Barcelona acogerá la Convención de Rotary International 2027 del 26 al 30 de junio en Fira de Barcelona, tras el cambio forzado desde Dubai por la escalada de la guerra de Irán. El evento reunirá a más de 20 000 participantes de 140 países y aportará 68 millones de euros a la economía local. La ciudad refuerza así su apuesta por los congresos y ferias como motor de recuperación sostenible y diplomacia urbana.
¿Por qué Barcelona logró adelantar la Convención de Rotary 2027?
La decisión se tomó tras la congelación geopolítica de grandes eventos en el Golfo Pérsico. Dubai, sede original, dejó de ser viable por riesgos logísticos y de seguridad. Barcelona respondió con flexibilidad operativa, capacidad instalada y experiencia comprobada en macroeventos. Su infraestructura —como Fira de Barcelona, con certificación ISO 20121 en sostenibilidad— fue clave.
El factor tiempo: 15 meses para reorganizar un evento global
Preparar una convención de esta escala en tan poco tiempo exige coordinación interinstitucional. El Comité Organizador de Barcelona, liderado por Sergio Aragón, activó protocolos de emergencia logística. Se priorizaron acuerdos con aerolíneas, hoteles de cuatro y cinco estrellas y servicios de traducción simultánea para 12 idiomas.
¿Qué representa Rotary International para la economía y la diplomacia urbana?
Fundado en 1905 por Paul Harris, Rotary es el club de servicio más antiguo del mundo. Sus 1,4 millones de socios incluyen empresarios, profesionales liberales y líderes cívicos. No es solo una red de contactos: es un actor de diplomacia no estatal, con estatus consultivo en la ONU.
El impacto económico va más allá del gasto directo
El efecto multiplicador del evento se extiende a sectores como la hostelería, el transporte urbano y los servicios culturales. Se estima que cada participante generará un gasto medio diario de 320 euros, con un 42 % destinado a actividades fuera del recinto ferial. Además, el evento activará 1.200 empleos temporales directos e indirectos.
¿Cómo se alinea la Convención de Rotary 2027 con el marco legal y estratégico de Barcelona?
Barcelona opera bajo el Plan Estratégico de Turismo 2023–2030, que prioriza la captación de eventos de alto valor añadido y baja estacionalidad. La convención cumple con los tres pilares: sostenibilidad, inclusión y paz. Está sujeta al Decreto 127/2022 de Eventos Sostenibles de Cataluña, que exige evaluación de huella de carbono y plan de movilidad eléctrica.
La certificación MICE como sello de calidad
Fira de Barcelona posee la certificación MICE (Meetings, Incentives, Conferences, Exhibitions) de la Unión Europea. Esto garantiza estándares en accesibilidad, seguridad cibernética y gestión de residuos. El evento también incorporará un programa de voluntariado local con 300 ciudadanos formados en acogida intercultural.

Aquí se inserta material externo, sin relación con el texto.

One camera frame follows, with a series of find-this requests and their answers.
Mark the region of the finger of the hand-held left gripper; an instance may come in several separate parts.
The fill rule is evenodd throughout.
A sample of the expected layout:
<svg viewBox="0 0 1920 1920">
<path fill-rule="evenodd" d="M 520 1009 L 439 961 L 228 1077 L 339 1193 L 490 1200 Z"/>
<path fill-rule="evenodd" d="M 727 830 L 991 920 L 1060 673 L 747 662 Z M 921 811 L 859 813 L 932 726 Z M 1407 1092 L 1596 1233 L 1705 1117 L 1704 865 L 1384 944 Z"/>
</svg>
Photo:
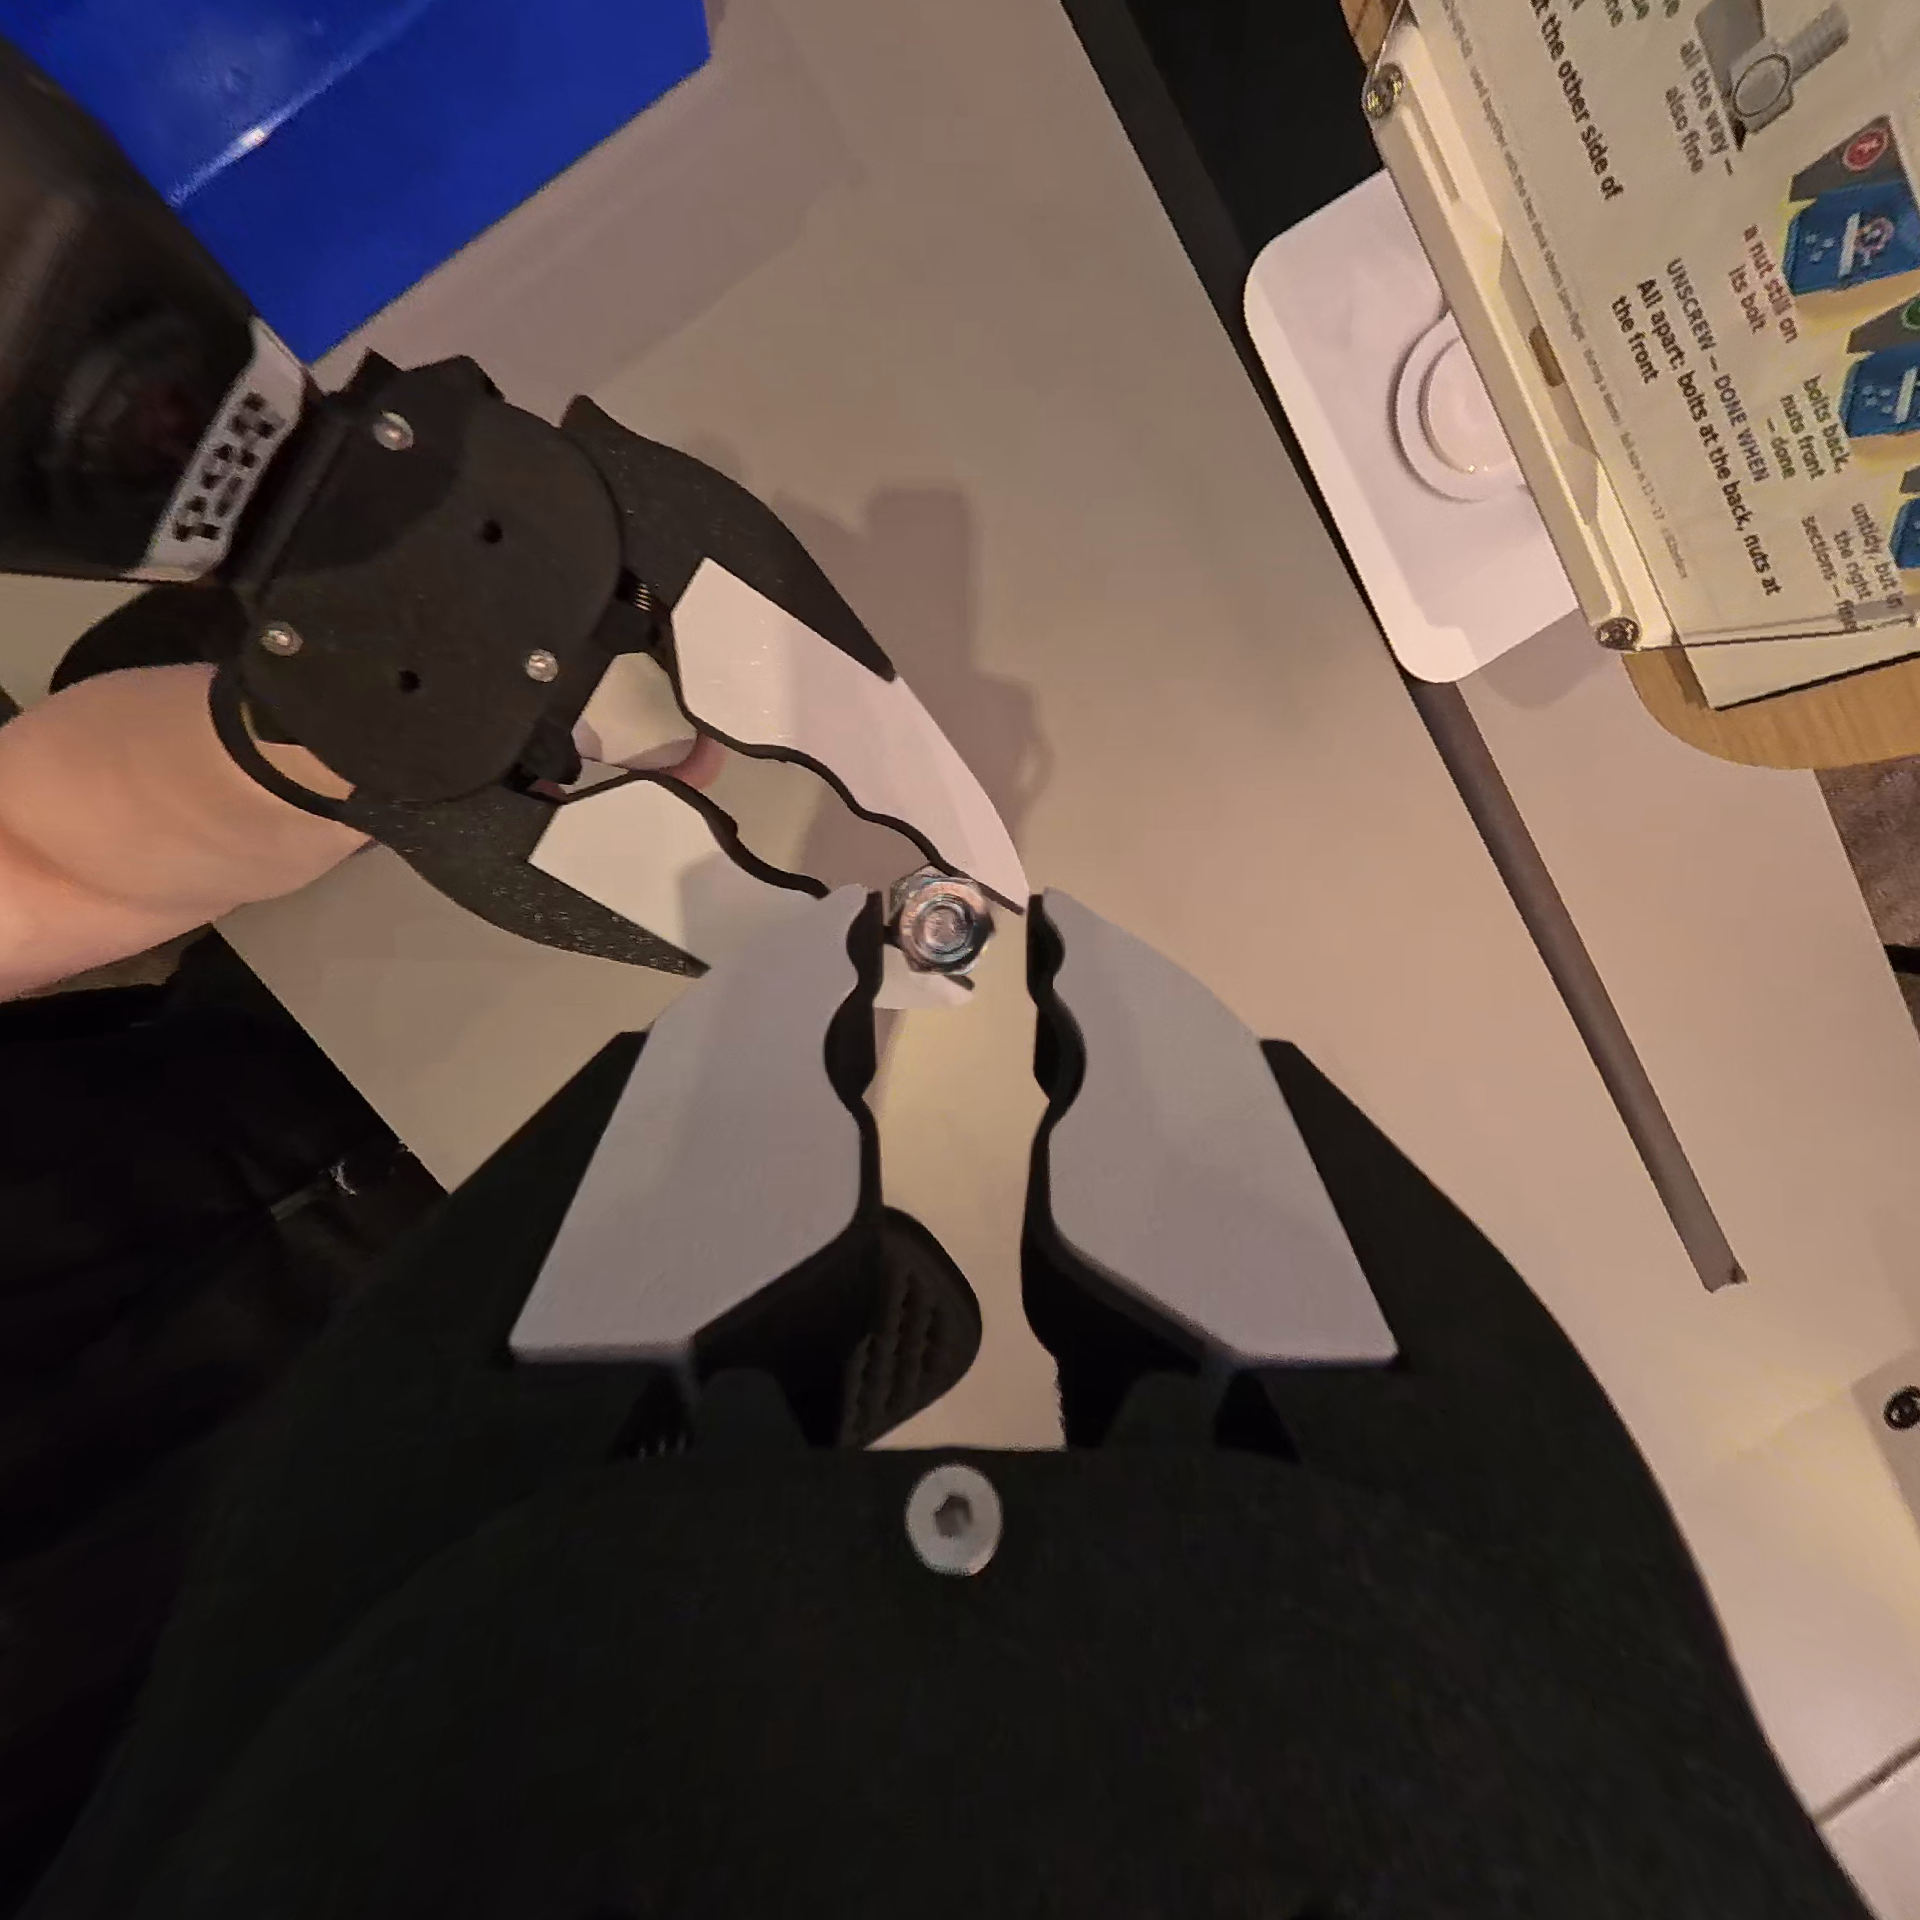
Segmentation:
<svg viewBox="0 0 1920 1920">
<path fill-rule="evenodd" d="M 1024 909 L 1020 851 L 985 787 L 901 677 L 703 561 L 667 618 L 680 706 L 731 750 L 794 762 L 873 825 L 913 841 L 943 873 Z"/>
<path fill-rule="evenodd" d="M 725 970 L 810 924 L 831 886 L 755 854 L 735 816 L 664 771 L 544 797 L 532 869 L 699 970 Z"/>
</svg>

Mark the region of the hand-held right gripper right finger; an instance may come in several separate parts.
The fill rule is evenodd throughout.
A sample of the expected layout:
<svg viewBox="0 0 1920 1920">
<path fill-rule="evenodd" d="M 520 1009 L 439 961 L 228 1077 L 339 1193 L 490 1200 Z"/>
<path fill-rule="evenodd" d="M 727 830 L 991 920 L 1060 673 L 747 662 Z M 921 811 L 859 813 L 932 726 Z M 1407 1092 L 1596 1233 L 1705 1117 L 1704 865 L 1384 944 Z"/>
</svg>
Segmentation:
<svg viewBox="0 0 1920 1920">
<path fill-rule="evenodd" d="M 1026 988 L 1045 1114 L 1021 1305 L 1063 1437 L 1095 1449 L 1139 1385 L 1211 1427 L 1271 1369 L 1401 1355 L 1260 1035 L 1199 976 L 1063 890 L 1036 899 Z"/>
</svg>

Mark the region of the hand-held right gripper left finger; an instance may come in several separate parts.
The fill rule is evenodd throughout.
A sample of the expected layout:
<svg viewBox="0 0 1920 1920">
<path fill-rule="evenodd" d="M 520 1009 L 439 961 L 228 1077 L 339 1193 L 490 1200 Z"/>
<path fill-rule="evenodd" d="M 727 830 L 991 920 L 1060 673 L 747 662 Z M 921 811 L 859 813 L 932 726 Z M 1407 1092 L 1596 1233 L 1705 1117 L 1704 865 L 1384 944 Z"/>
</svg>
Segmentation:
<svg viewBox="0 0 1920 1920">
<path fill-rule="evenodd" d="M 880 906 L 857 886 L 753 938 L 644 1033 L 513 1326 L 530 1364 L 636 1363 L 687 1401 L 772 1378 L 811 1444 L 884 1291 Z"/>
</svg>

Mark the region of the blue plastic bin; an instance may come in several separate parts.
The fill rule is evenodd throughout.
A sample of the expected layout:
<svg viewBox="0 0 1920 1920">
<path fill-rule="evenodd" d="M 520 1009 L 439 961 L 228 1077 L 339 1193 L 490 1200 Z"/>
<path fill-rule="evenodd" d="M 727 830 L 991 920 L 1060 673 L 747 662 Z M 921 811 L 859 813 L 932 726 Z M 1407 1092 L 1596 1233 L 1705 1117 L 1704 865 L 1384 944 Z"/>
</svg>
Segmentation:
<svg viewBox="0 0 1920 1920">
<path fill-rule="evenodd" d="M 319 364 L 698 73 L 703 3 L 4 3 Z"/>
</svg>

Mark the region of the person's left hand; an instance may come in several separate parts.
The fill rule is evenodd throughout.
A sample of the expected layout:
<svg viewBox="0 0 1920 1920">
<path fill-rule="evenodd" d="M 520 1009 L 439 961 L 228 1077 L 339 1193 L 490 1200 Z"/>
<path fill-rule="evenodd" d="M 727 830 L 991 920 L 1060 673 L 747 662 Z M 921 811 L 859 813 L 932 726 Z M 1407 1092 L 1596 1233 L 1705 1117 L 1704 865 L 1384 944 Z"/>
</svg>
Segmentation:
<svg viewBox="0 0 1920 1920">
<path fill-rule="evenodd" d="M 211 683 L 207 662 L 127 668 L 4 723 L 4 998 L 288 896 L 368 844 L 228 756 Z"/>
</svg>

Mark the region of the black foam pad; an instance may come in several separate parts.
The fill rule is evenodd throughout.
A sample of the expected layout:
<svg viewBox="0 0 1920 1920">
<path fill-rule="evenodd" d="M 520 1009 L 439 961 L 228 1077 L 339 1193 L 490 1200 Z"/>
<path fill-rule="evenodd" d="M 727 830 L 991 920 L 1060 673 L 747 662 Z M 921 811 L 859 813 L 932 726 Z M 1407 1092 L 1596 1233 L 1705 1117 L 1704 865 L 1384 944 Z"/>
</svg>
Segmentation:
<svg viewBox="0 0 1920 1920">
<path fill-rule="evenodd" d="M 967 1377 L 979 1353 L 976 1293 L 913 1214 L 880 1214 L 877 1261 L 871 1316 L 843 1372 L 839 1449 L 868 1449 L 920 1417 Z"/>
</svg>

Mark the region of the person's black clothing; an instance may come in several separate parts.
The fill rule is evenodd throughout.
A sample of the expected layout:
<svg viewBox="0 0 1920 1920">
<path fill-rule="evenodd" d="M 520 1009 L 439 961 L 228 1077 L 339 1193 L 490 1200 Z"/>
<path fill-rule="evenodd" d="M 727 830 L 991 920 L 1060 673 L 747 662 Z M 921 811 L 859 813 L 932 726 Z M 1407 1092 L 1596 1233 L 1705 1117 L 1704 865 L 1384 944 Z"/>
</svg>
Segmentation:
<svg viewBox="0 0 1920 1920">
<path fill-rule="evenodd" d="M 444 1195 L 225 938 L 2 1013 L 2 1914 L 121 1745 L 234 1432 Z"/>
</svg>

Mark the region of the white page holder bar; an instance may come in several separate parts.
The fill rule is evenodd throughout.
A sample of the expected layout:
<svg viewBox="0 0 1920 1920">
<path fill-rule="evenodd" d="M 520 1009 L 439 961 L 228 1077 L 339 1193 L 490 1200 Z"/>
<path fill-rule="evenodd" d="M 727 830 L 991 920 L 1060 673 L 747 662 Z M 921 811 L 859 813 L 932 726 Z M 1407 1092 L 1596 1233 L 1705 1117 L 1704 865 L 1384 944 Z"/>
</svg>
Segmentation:
<svg viewBox="0 0 1920 1920">
<path fill-rule="evenodd" d="M 1346 3 L 1362 112 L 1452 306 L 1547 541 L 1602 650 L 1676 644 L 1535 299 L 1540 258 L 1442 4 Z"/>
</svg>

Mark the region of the printed instruction sheet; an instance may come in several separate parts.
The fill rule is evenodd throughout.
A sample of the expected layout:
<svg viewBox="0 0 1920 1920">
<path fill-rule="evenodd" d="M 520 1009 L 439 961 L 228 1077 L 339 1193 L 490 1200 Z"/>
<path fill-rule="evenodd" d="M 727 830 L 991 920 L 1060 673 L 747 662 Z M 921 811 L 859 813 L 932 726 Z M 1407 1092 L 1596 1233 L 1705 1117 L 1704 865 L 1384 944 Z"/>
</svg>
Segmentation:
<svg viewBox="0 0 1920 1920">
<path fill-rule="evenodd" d="M 1408 4 L 1592 466 L 1600 621 L 1714 712 L 1915 659 L 1915 3 Z"/>
</svg>

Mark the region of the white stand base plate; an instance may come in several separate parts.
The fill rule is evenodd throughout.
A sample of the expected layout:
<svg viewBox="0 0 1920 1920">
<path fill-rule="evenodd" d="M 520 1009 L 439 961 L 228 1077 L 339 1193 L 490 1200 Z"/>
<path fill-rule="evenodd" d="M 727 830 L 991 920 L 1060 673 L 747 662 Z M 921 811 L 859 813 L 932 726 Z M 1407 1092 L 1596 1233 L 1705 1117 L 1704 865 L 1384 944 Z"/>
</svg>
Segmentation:
<svg viewBox="0 0 1920 1920">
<path fill-rule="evenodd" d="M 1413 680 L 1463 682 L 1578 612 L 1387 171 L 1271 237 L 1241 316 Z"/>
</svg>

¿Qué implica el cambio de sede desde la perspectiva del derecho internacional y la gobernanza urbana?
Rotary International actúa bajo el estatuto de organización no gubernamental reconocida por la ONU. Su relocalización no es solo logística: es un acto de gobernanza urbana anticipatoria. Barcelona asume responsabilidades legales derivadas del Convenio de Ginebra sobre Eventos Internacionales, que regula responsabilidad civil, seguros de terceros y protocolos sanitarios transfronterizos.
Datos Clave
- Más de 20 000 asistentes de 140 países, con representación en 35 delegaciones diplomáticas acreditadas.
- Generación de 68 millones de euros en ingresos directos e indirectos para la economía barcelonesa.
- 15 meses de preparación: récord para una convención de esta magnitud.
- Aplicación obligatoria del Decreto 127/2022 y la certificación MICE UE.
- 300 voluntarios locales formados en acogida intercultural y accesibilidad universal.